Voyager Therapeutics Inc. (NASDAQ: VYGR) received U.S. Food and Drug Administration clearance for its Investigational New Drug application for VY1706, a gene therapy targeting tau protein in Alzheimer's disease patients. The company plans to begin dosing adults with early Alzheimer's disease in the second half of 2026.

VY1706 uses a vectorized siRNA that targets MAPT mRNA to reduce both intracellular and extracellular tau levels in the brain. The therapy is delivered through a single intravenous dose using Voyager's TRACER AAV capsid technology, which targets a receptor called ALPL to transport the treatment across the blood-brain barrier.

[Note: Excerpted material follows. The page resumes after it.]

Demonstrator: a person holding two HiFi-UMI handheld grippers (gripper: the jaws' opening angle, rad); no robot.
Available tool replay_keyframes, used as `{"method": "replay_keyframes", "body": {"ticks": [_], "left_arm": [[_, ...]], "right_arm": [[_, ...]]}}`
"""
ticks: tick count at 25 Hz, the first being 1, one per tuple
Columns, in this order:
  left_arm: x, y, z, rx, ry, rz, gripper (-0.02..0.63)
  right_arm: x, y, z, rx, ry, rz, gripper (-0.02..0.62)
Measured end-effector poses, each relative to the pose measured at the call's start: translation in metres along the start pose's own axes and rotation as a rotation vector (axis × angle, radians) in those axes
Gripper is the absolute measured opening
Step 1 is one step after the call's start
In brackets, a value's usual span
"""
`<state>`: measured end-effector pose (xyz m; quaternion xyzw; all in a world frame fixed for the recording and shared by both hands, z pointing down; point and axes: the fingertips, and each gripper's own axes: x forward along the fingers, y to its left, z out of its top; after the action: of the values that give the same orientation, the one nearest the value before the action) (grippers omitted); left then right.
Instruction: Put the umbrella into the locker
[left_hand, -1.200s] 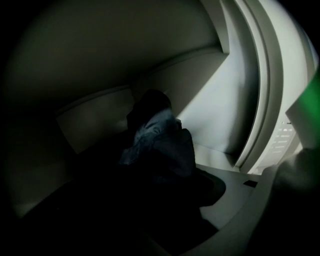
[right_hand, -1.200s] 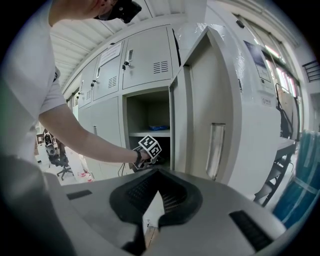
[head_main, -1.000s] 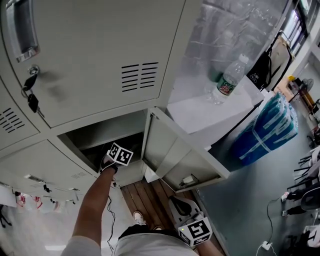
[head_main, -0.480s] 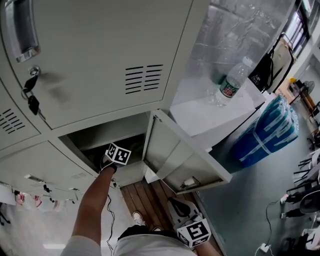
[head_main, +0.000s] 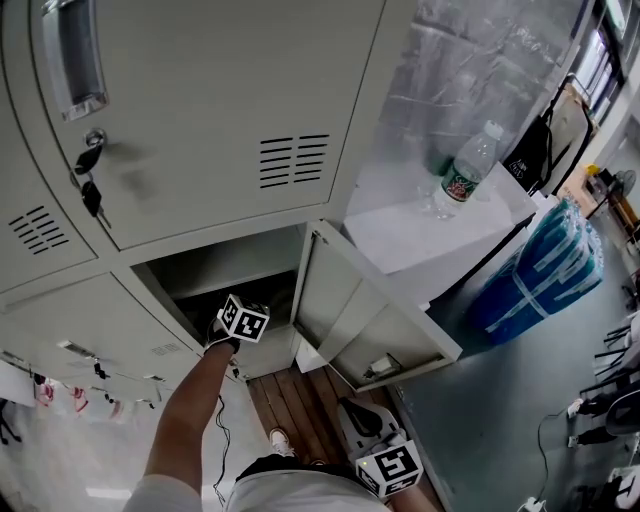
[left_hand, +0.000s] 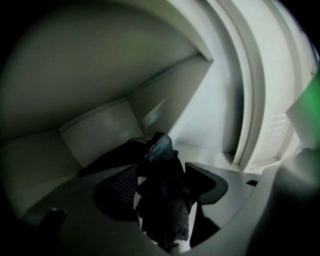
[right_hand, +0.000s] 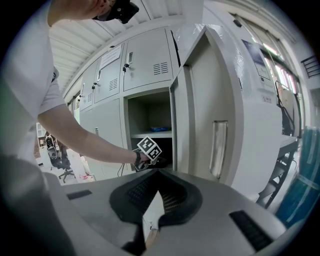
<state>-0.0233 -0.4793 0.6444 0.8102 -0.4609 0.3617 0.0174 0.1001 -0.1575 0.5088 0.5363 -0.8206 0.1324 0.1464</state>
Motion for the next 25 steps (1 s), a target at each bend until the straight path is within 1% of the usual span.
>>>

The upcoming clinical trial will be a multi-site, open-label, dose-escalation study enrolling up to 18 patients across three cohorts. Participants must have early Alzheimer's disease with confirmed tau pathology through PET imaging. The highest dose will not exceed 5E13 vg/kg, matching the top dose tested in preclinical safety studies.

Preclinical studies in non-human primates showed VY1706 reduced MAPT mRNA by 51-75% and tau protein by 48-64% in brain regions associated with Alzheimer's disease, including the entorhinal cortex, frontal cortex, temporal cortex, and hippocampus. Three-month toxicology studies found no adverse findings at the highest tested dose.

"The IND clearance for VY1706 is the first for a tau-targeted gene therapy," said Alfred W. Sandrock Jr., chief executive officer of Voyager.

The trial's primary endpoint will evaluate safety and tolerability, while secondary endpoints will assess tau biology changes through cerebrospinal fluid biomarkers and tau PET imaging.